The remaining 12 study participants, whose leaks could not be identified, were treated with nontargeted therapies designed to relieve brain sagging, such as implantable systems for infusing the patient with CSF. However, only three of these patients experienced relief from their symptoms.
“Great efforts need to be made to improve the detection rate of CSF leak in these patients,” Schievink said.
“We have developed nontargeted treatments for patients where no leak can be detected, but as our study shows, these treatments are much less effective than targeted, surgical correction of the leak.”

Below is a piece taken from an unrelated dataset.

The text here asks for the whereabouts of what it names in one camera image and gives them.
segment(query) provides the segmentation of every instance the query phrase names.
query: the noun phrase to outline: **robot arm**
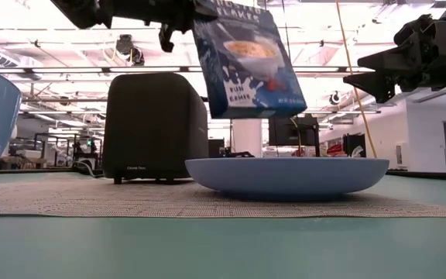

About this dementia research news
Original Research: Open access.
“The reversible impairment of behavioral variant frontotemporal brain sagging syndrome: Challenges and opportunities” by Wouter I. Schievink et al. Alzheimer’s & Dementia: Translational Research & Clinical Interventions
The reversible impairment of behavioral variant frontotemporal brain sagging syndrome: Challenges and opportunities
Due to loss of brain buoyancy, spontaneous spinal cerebrospinal fluid (CSF) leaks cause orthostatic headaches but also can cause symptoms indistinguishable from behavioral variant frontotemporal dementia (bvFTD) due to severe brain sagging (including the frontal and temporal lobes), as visualized on brain magnetic resonance imaging. However, the detection of these CSF leaks may require specialized spinal imaging techniques, such as digital subtraction myelography (DSM).
We performed DSM in the lateral decubitus position under general anesthesia in 21 consecutive patients with frontotemporal dementia brain sagging syndrome (4 women and 17 men; mean age 56.2 years [range: 31–70 years]).
Nine patients (42.8%) were found to have a CSF-venous fistula, a recently discovered type of CSF leak that cannot be detected on conventional spinal imaging. All nine patients underwent uneventful surgical ligation of the fistula. Complete or near-complete and sustained resolution of bvFTD symptoms was obtained by all nine patients, accompanied by reversal of brain sagging, but in only three (25.0%) of the twelve patients in whom no CSF-venous fistula could be detected (P = 0.0011), and who were treated with non-targeted therapies.
Concerns about a spinal CSF leak should not be dismissed in patients with frontotemporal brain sagging syndrome, even when conventional spinal imaging is normal. However, even with this specialized imaging the source of the loss of spinal CSF remains elusive in more than half of patients.